EXERCISE - Wherever "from" appears in the records below, copy the line that holds it.

DATA FOR THIS EXERCISE -
☆ ☆ ☆ ☆ ☆ ☆ ☆

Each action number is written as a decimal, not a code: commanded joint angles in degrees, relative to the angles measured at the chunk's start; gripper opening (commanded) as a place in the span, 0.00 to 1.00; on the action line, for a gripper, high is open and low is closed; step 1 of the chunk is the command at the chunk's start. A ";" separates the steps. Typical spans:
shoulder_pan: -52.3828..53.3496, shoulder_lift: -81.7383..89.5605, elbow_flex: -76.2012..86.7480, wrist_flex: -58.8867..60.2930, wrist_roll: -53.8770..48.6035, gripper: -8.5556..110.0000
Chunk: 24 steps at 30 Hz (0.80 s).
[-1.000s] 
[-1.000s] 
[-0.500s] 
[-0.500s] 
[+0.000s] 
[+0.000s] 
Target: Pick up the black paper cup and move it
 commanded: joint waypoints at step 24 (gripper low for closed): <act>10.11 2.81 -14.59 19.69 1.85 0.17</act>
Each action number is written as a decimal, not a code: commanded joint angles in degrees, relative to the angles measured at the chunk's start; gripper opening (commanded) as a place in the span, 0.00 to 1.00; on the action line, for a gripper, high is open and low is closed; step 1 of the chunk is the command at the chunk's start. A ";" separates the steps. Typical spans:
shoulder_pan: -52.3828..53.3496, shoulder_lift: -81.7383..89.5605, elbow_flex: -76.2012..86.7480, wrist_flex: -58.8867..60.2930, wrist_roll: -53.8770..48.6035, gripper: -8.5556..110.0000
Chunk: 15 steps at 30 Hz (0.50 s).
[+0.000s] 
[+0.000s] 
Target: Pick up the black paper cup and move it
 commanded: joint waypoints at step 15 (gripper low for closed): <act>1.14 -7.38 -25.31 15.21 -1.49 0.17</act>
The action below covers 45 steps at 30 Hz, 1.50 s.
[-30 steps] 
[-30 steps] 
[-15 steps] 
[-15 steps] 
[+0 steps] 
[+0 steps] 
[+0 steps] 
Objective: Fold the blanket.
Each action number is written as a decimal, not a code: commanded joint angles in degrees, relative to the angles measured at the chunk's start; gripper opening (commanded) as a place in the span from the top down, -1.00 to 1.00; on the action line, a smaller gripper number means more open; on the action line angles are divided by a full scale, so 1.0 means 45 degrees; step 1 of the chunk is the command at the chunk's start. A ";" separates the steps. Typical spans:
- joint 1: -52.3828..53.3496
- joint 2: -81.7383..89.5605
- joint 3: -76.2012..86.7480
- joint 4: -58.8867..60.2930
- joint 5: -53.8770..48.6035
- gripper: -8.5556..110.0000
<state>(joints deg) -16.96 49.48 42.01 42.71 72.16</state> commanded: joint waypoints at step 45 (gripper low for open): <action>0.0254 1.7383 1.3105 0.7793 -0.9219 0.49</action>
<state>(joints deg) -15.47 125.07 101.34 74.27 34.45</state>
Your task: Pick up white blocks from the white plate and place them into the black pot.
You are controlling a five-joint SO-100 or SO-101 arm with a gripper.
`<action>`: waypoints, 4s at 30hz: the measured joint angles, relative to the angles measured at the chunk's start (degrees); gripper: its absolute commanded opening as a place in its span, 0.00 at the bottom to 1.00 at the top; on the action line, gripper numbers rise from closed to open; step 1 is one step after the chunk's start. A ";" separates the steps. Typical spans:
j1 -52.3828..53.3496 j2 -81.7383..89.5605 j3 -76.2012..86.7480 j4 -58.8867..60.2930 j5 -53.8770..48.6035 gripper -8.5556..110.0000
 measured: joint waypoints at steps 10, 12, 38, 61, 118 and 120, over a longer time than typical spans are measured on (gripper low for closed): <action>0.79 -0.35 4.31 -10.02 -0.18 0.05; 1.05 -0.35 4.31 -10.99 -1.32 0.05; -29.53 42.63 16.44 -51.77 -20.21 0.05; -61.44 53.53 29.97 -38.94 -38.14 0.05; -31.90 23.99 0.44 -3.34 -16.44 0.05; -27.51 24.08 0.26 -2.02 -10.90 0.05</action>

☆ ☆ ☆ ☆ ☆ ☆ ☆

OUTPUT OF THE EXERCISE -
Each action number is written as a decimal, not a code: commanded joint angles in degrees, relative to the angles measured at the chunk's start; gripper opening (commanded) as a place in the span from the top down, -1.00 to 1.00; on the action line, a smaller gripper number means more open; on the action line angles are divided by a full scale, so 1.0 means 45 degrees; step 1 of the chunk is the command at the chunk's start. A ";" separates the steps. Typical spans:
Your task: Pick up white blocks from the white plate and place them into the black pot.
`<action>`: waypoints, 4s at 30hz: the measured joint angles, relative to the angles measured at the chunk's start (degrees); gripper: its absolute commanded opening as a place in its span, 0.00 at the bottom to 1.00 at the top; on the action line, gripper numbers rise from closed to open; step 1 is one step after the chunk's start. A ";" separates the steps. Typical spans:

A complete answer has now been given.